The phenotypic consequence of a variation in a gene is known to be affected to a large extent by the topological position of its protein product in the molecular interaction network. Thus, the functional importance of a gene is signified by its centrality in a protein interaction network. Previously, we and others have shown that the contribution of variations in a single gene to bring about an associated phenotype is a function of its centrality [4–6]. Accordingly, based on centrality different gene classes leading to a phenotype are ordered as essential genes (being the most central), monogenic disease genes, complex disease genes and non-disease genes (being the most peripheral). However, the network properties of a gene, mutations in which lead to various phenotypes have not been explored.
Based on the current understanding of the human protein interaction network and the results presented here, we demonstrated that the pleiotropic genes (shared genes) had an intermediate centrality compared with essential genes and genes associated with only one disease (specific genes). However, classification of the shared genes based on the similarity of the associated phenotypes demonstrated that phenodiv genes leading to divergent phenotypes were more central than phenosim genes. Thus based on increasing order of centrality these different disease genes could be arranged as Specific, Phenosim and Phenodiv genes. We note that the observed correlation of measures of centrality with phenotypic similarity provides support that the interpretations might not have been affected by considering median CIPHER value as a cut-off to classify phenosim and phenodiv genes.

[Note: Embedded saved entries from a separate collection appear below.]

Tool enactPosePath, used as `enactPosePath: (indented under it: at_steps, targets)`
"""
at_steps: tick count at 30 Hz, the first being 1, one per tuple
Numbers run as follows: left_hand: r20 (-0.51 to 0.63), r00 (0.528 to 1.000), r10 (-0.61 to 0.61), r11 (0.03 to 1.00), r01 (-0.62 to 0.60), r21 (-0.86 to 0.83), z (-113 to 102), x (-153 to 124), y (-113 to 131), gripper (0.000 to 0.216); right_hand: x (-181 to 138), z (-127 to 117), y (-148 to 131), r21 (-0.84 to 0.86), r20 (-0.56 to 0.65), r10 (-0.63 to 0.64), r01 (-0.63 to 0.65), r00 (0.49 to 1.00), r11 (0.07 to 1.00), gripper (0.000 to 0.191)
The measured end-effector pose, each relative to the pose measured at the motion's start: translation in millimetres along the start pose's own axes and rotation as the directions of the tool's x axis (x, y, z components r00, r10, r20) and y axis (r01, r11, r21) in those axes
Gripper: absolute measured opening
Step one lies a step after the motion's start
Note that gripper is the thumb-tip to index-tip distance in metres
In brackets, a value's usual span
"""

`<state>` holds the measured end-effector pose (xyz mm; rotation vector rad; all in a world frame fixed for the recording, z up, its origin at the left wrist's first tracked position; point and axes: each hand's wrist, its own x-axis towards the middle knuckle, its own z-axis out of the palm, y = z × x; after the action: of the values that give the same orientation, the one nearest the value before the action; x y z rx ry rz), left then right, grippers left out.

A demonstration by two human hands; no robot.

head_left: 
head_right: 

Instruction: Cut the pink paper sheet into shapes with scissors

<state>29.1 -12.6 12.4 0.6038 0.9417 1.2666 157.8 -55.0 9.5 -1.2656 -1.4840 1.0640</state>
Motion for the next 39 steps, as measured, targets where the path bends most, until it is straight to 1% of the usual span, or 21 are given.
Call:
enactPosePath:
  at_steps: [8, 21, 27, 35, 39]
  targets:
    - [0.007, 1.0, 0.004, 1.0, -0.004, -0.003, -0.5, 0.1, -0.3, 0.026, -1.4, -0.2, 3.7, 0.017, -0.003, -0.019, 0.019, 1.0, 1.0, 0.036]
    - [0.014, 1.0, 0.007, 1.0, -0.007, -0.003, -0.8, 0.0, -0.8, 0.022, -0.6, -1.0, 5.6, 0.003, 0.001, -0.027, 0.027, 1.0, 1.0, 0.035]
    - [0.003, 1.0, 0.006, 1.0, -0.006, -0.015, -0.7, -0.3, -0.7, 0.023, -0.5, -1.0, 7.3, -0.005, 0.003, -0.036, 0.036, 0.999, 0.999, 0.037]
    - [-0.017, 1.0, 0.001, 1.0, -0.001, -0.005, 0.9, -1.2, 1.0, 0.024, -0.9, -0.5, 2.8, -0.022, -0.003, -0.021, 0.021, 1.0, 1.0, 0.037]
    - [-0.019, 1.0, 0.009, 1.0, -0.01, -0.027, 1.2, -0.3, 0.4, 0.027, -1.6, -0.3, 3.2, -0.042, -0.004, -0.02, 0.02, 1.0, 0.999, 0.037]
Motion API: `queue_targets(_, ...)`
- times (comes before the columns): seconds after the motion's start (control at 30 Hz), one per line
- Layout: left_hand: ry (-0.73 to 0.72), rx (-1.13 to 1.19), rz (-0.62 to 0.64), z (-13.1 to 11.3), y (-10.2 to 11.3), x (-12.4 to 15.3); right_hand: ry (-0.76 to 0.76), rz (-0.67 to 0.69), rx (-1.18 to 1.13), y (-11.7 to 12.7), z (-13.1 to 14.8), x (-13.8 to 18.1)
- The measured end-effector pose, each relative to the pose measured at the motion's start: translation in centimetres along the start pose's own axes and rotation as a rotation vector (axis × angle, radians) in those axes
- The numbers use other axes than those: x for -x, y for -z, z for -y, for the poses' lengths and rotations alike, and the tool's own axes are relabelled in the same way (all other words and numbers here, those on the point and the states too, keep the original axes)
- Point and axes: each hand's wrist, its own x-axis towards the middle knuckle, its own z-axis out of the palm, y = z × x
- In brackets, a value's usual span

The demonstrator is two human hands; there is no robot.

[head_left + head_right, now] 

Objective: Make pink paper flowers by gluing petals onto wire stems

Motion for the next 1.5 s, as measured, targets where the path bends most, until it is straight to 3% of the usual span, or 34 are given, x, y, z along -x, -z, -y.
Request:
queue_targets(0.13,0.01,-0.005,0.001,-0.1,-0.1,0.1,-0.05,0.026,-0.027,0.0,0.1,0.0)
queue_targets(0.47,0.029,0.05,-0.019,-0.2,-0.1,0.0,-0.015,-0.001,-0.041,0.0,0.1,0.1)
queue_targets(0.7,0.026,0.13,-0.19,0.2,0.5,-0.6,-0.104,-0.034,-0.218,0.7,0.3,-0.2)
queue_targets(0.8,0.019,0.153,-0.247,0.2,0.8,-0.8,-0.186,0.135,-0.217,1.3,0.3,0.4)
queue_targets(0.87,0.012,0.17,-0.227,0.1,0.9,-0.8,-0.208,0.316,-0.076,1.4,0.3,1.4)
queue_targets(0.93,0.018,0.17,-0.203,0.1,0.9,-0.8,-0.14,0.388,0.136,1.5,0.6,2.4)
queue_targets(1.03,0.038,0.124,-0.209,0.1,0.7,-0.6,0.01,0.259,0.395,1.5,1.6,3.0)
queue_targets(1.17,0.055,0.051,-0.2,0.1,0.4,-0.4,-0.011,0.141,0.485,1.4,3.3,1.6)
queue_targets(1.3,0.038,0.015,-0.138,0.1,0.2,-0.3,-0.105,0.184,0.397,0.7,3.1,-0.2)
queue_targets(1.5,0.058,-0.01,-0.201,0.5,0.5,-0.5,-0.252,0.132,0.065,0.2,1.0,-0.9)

Co-expression with interactors is a prerequisite to bring about the function of a gene. Thus, specific genes with a very small network neighborhood would always be co-expressed with their interactors. Conversely, essential genes are hubs with high co-expression with their interactors. This attribute explains as to why mutations in these genes lead to lethality. Contrary to both specific and essential genes, shared genes showed decreased co-expression with their interactors. In addition to an intermediate centrality in the protein interaction network, this could be considered as an important functional property of genes with pleiotropic effects. For instance, the phenodiv gene AKT1 is associated with divergent phenotypes including schizophrenia, colorectal cancer, ovarian cancer and breast cancer. The network of its interactors varies among these diseases (Figure 9A) with some expressed in all disease tissues to very few not expressed in any. On the contrary, the disease-specific genes are co-expressed with all their interactors in the respective disease tissue. This is explicitly demonstrated by the co-expression of CLINT1 associated with schizophrenia with all its interactors in the brain region associated with the pathophysiology of the disease (Brodmann area 10: anterior prefrontal cortex; Figure 9B). Similarly, RRAS2, PMS1 and PHB which are associated only with ovarian cancer, colorectal cancer and breast cancer are co-expressed with their interactors in the respective disease tissues (Figure 9 panels C through E).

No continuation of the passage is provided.